(BFI) – Pour l’exercice budgétaire 2026, le Cameroun prévoit de plafonner à 14,9 milliards de Fcfa les crédits budgétaires consacrés aux nouveaux recrutements dans la fonction publique. La mesure figure dans la circulaire portant instruction relative à l’exécution des lois de finances, au suivi et au contrôle du budget de l’Etat et des autres entités publiques pour 2026. Elle s’inscrit dans la stratégie de soutenabilité de la dépense publique avec pour objectif central le respect du critère communautaire de la Cemac limitant la masse salariale de l’Etat à 35% des recettes fiscales.
Selon le document officiel, les salaires et pensions devront désormais être exécutés « en tenant compte des contraintes de mobilisation des recettes budgétaires, afin de ramener progressivement le ratio de soutenabilité de la masse salariale dans la norme régionale ». Le plafonnement des crédits dédiés aux recrutements apparait ainsi comme un levier clé pour contenir la progression des dépenses du personnel, dans un contexte où celles-ci ont fortement contribué aux déséquilibres budgétaires récents.
Cette orientation budgétaire intervient alors que le Cameroun a reconnu avoir franchi, en 2024, le seuil critique fixé par la Cemac. D’après le rapport sur l’exécution du budget de l’Etat publié le 19 novembre 2025 par la Chambre des Comptes de la Cour Suprême, les dépenses du personnel ont représenté 38,41% des recettes fiscales cette année-là. Un niveau nettement supérieur au plafond communautaire, et en rupture avec l’amélioration observée l’année précédente.
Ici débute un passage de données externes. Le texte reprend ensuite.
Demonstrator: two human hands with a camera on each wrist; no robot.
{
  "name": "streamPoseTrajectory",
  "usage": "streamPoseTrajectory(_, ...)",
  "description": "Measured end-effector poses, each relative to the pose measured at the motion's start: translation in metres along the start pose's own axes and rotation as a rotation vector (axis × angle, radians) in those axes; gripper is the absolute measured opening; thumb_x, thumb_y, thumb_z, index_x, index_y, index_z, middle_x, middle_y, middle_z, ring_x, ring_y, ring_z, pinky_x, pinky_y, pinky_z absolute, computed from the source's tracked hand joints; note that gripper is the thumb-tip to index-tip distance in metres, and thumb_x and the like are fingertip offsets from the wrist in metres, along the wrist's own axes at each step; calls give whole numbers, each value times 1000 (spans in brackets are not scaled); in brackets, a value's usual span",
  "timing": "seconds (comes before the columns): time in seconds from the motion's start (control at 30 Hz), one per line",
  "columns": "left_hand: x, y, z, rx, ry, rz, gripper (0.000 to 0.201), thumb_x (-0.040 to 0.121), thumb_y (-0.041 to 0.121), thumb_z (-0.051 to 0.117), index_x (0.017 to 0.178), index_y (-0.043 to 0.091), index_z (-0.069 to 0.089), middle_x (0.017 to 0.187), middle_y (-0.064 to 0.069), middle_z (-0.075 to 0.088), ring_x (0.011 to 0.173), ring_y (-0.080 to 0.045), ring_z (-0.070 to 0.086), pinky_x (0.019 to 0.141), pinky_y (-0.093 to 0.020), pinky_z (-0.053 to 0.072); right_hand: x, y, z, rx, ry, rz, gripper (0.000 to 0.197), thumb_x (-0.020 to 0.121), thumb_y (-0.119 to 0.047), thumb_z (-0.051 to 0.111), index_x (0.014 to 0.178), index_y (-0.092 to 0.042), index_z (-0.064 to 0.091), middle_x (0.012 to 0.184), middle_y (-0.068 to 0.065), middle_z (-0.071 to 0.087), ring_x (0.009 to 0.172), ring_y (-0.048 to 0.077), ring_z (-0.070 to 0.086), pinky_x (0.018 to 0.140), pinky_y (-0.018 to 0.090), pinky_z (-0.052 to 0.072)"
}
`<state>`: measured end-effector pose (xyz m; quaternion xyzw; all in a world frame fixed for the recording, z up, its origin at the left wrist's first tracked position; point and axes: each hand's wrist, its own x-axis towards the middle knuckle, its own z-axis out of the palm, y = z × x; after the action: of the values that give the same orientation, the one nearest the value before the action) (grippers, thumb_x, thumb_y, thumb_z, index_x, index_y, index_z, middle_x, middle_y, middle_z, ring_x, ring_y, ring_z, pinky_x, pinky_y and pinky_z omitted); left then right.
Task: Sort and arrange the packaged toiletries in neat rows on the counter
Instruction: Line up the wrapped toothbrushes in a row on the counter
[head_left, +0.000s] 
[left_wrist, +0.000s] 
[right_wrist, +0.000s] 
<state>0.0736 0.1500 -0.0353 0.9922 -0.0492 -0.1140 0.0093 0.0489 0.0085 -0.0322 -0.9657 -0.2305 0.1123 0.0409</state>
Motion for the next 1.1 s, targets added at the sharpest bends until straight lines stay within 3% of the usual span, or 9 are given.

Dans le détail, les données officielles montrent une trajectoire contrastée sur les trois derniers exercices. En 2022, les dépenses du personnel s’élevaient à 1 282,54 milliards de Fcfa pour des recettes fiscales de 3 452, 44 milliards de Fcfa soit un ratio de 37,14%, déjà au-dessus de la norme Cemac. En 2023, l’Etat camerounais était parvenu à repasser sous le seuil, grâce à une hausse des recettes fiscales à 3 975,9 milliards de Fcfa, pour des dépenses du personnel de 1 368,8 milliards de Fcfa, ramenant le ratio à 34,42%. Mais cette embellie a été de courte durée. En 2024, les dépenses du personnel ont atteint 1 523,0 milliards de Fcfa, tandis que les recettes fiscales reculaient légèrement à 3 965,0 milliards de Fcfa, faisant mécaniquement bondir l’indicateur.
Face aux critiques, le gouvernement a invoqué des facteurs exceptionnels. Le ministre des finances, Louis Paul Motaze, a expliqué que le dérapage de 2024 était principalement lié aux règlements des arriérés de salaires consécutifs à la crise sociale dans le secteur éducatif notamment la dette salariale issue du mouvement des enseignants connus sous l’appellation « On a trop supporté » (OTS). Cette charge imprévue a pesé lourdement sur les finances publiques, selon les autorités.
Pour autant, Yaoundé assure que cette situation s’inscrira dans la durée. Le ministre des finances a indiqué que le retour à la norme communautaire est envisagé à l’horizon 2026, même si les opérations de régularisation de la dette salariale doivent se poursuivre jusqu’en 2025, rendant difficile le respect du critère avant cette échéance.